PDF(Pubmed)
Abstract:
Glioblastoma, the most common and aggressive form of primary brain tumor, poses significant challenges to patients, caregivers, and clinicians alike. Pediatric glioblastoma is a rare and aggressive brain tumor that presents unique challenges in treatment. It differs from its adult counterpart in terms of genetic and molecular characteristics. Its incidence is relatively low, but the prognosis remains grim due to its aggressive behavior. Diagnosis relies on imaging techniques and histopathological analysis. The rarity of the disease underscores the need for effective treatment strategies. In recent years, the quest to understand and manage pediatric glioblastoma has seen a significant shift towards unraveling the intricate landscape of biomarkers. Surgery remains a cornerstone of glioblastoma management, aiming to resect as much of the tumor as possible. Glioblastoma\'s infiltrative nature presents challenges in achieving a complete surgical resection. This comprehensive review delves into the realm of pediatric glioblastoma biomarkers, shedding light on their potential to not only revolutionize diagnostics but also shape therapeutic strategies.
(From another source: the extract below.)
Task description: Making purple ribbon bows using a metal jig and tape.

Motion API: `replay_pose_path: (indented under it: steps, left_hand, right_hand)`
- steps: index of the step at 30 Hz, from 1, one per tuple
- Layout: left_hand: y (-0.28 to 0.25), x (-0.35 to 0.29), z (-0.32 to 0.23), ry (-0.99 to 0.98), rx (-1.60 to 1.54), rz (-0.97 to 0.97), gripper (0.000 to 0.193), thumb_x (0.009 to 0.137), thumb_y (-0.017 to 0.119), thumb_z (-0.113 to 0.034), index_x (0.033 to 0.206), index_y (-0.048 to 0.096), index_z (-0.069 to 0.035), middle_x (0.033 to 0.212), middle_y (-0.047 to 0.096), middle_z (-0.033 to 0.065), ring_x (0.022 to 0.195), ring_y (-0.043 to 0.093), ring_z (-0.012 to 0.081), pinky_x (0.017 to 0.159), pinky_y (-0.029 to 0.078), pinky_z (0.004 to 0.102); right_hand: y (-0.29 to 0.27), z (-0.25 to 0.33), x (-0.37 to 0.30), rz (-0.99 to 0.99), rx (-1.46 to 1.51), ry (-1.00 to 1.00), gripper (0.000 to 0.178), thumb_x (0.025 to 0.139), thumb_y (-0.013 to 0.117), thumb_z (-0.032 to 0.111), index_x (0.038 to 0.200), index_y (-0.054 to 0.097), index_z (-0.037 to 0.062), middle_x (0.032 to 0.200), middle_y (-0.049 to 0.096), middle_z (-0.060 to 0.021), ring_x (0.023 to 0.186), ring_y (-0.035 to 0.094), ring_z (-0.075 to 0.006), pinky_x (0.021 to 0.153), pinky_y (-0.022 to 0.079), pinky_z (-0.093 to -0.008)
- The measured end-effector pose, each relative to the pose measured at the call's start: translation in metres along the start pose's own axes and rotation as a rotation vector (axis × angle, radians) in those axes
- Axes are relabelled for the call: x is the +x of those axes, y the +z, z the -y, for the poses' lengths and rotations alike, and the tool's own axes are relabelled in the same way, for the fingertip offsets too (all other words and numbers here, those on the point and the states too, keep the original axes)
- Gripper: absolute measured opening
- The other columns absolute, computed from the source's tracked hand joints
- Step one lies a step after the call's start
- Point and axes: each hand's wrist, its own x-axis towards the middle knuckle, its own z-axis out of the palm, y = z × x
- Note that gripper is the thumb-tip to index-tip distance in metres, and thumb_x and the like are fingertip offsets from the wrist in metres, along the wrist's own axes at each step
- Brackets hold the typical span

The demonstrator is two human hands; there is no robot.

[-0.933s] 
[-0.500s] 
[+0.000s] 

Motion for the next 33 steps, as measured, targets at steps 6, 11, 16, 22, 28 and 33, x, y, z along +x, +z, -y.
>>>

From personalized treatment selection to the development of targeted therapies, the potential impact of these biomarkers on clinical outcomes is undeniable. Moreover, this review underscores the substantial implications of biomarker-driven approaches for therapeutic interventions. All advancements in targeted therapies and immunotherapy hold promise for the treatment of pediatric glioblastoma. The genetic profiling of tumors allows for personalized approaches, potentially improving treatment efficacy. The ethical dilemmas surrounding pediatric cancer treatment, particularly balancing potential benefits with risks, are complex. Ongoing clinical trials and preclinical research suggest exciting avenues for future interventions.
摘要:
胶质母细胞瘤,最常见和侵袭性的原发性脑肿瘤,给患者带来了巨大的挑战,看护者,和临床医生一样。儿童胶质母细胞瘤是一种罕见的侵袭性脑肿瘤,在治疗中提出了独特的挑战。它在遗传和分子特征方面与成年对应物不同。其发病率相对较低,但由于其攻击行为,预后仍然严峻。诊断依赖于成像技术和组织病理学分析。这种疾病的罕见性强调了对有效治疗策略的需求。近年来,在对儿童胶质母细胞瘤的理解和治疗过程中,我们看到了一个重大转变,即揭示复杂的生物标志物.手术仍然是胶质母细胞瘤治疗的基石,目的是尽可能多地切除肿瘤。胶质母细胞瘤的浸润性在实现完整的手术切除方面提出了挑战。这篇全面的综述深入探讨了儿童胶质母细胞瘤生物标志物的领域,揭示了他们的潜力,不仅彻底改变了诊断,而且塑造了治疗策略。从个性化治疗选择到靶向治疗的发展,这些生物标志物对临床结局的潜在影响是不可否认的.此外,这篇综述强调了生物标志物驱动的治疗干预方法的重要意义.靶向治疗和免疫疗法的所有进展都有望治疗小儿胶质母细胞瘤。肿瘤的遗传分析允许个性化的方法,有可能提高治疗效果。围绕儿科癌症治疗的伦理困境,特别是在潜在利益与风险之间取得平衡,是复杂的。正在进行的临床试验和临床前研究为未来的干预提供了令人兴奋的途径。